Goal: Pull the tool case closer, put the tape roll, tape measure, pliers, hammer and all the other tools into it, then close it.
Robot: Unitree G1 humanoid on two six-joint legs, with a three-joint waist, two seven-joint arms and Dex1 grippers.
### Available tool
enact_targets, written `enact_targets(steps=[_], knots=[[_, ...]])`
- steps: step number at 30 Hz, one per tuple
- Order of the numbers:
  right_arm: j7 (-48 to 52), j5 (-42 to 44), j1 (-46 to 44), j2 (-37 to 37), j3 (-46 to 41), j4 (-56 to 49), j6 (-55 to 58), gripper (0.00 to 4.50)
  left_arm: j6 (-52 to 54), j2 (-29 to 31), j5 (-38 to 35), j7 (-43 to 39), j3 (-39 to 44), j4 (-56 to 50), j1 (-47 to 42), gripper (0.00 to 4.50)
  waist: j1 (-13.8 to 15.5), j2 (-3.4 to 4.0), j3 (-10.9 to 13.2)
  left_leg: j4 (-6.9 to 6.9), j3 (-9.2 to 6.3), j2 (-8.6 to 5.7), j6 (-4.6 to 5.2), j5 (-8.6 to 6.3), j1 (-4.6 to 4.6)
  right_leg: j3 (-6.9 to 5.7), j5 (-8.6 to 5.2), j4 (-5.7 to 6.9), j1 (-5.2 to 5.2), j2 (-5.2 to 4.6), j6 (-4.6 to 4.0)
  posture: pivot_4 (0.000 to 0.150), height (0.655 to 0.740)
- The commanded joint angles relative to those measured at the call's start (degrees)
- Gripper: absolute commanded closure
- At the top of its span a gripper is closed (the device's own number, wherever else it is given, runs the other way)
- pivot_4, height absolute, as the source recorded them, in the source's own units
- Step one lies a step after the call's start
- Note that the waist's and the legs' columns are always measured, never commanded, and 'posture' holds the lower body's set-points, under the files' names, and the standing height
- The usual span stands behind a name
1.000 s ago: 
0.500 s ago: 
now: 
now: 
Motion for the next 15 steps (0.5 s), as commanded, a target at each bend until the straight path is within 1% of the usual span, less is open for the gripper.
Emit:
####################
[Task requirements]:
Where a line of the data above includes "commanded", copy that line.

[Response]:
- The commanded joint angles relative to those measured at the call's start (degrees)
- Gripper: absolute commanded closure
- Note that the waist's and the legs' columns are always measured, never commanded, and 'posture' holds the lower body's set-points, under the files' names, and the standing height
Motion for the next 15 steps (0.5 s), as commanded, a target at each bend until the straight path is within 1% of the usual span, less is open for the gripper.

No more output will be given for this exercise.